“No man left behind,” Kodiak said with a wink. “But in this case, I think some dignity might be compromised.” He turned toward the door. “Later, ma’am.”
As they moved, Breakneck lifted his head for just a second.
Blair stood where he’d left her, flushed and sweat-slicked, the room glowing around her like she belonged to every kind of light, and she was looking at him with a sweet, tender, fierce expression.
It was a look that challenged every fear, every scar, every lie he’d ever been told. To be wanted. To be worth it.
Then, still holding that look, she lifted her hand and blew him a kiss.
Something inside him cracked wide open.
Boomer, watching from the side, muttered to no one in particular, “Oh yeah. He’s fucked.”
She stood alone in the practice room long after the laughter had faded down the hall.
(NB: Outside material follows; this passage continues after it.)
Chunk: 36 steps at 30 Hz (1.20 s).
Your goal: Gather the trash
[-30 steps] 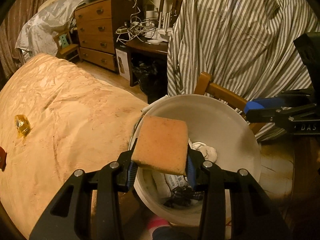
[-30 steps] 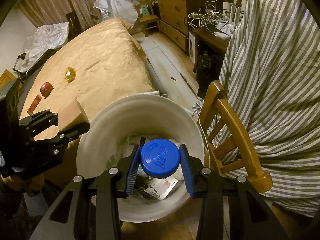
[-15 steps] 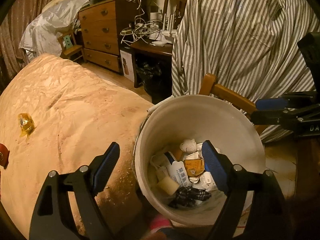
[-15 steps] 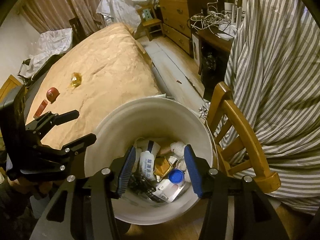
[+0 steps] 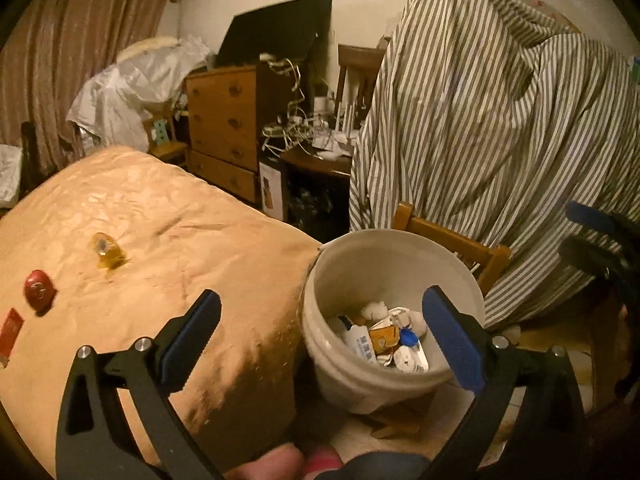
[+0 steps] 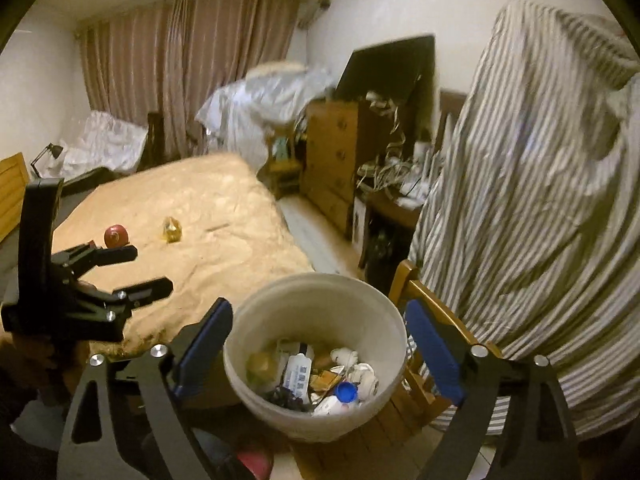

The air was still thick with heat and tension, her pulse still a rapid stutter in her neck, her body humming with everything she’d felt, everything she hadn’t acted on. She ran her hand down her ribcage, where his leg had caught her, a solid, unforgiving reminder of just how strong he really was, and let out a slow, unsteady breath.
It wasn’t the pain of impact that rattled her. It was his eyes.
That split second, when he’d looked up at her like she was both salvation and the thing that might break him in half. All that longing, that grief, that tightly leashed hunger pulsing behind his storm-gray eyes. He had been brutally turned on, and just as brutally restrained.
She’d never seen anything like it. Never felt anything like it.
Not even with Darrow.
She rose from the floor, body still overheated from exertion, from him. From the need that had curled low and tight in her belly and hadn’t left. She needed to talk to him. To clear the air. Not just for her own sanity, but because if they were going to operate together, they couldn’t carry this chaos into the field.
There were too many emotions flying between them. Too many consequences she couldn’t afford to ignore. She was falling, and that terrified her more than anything.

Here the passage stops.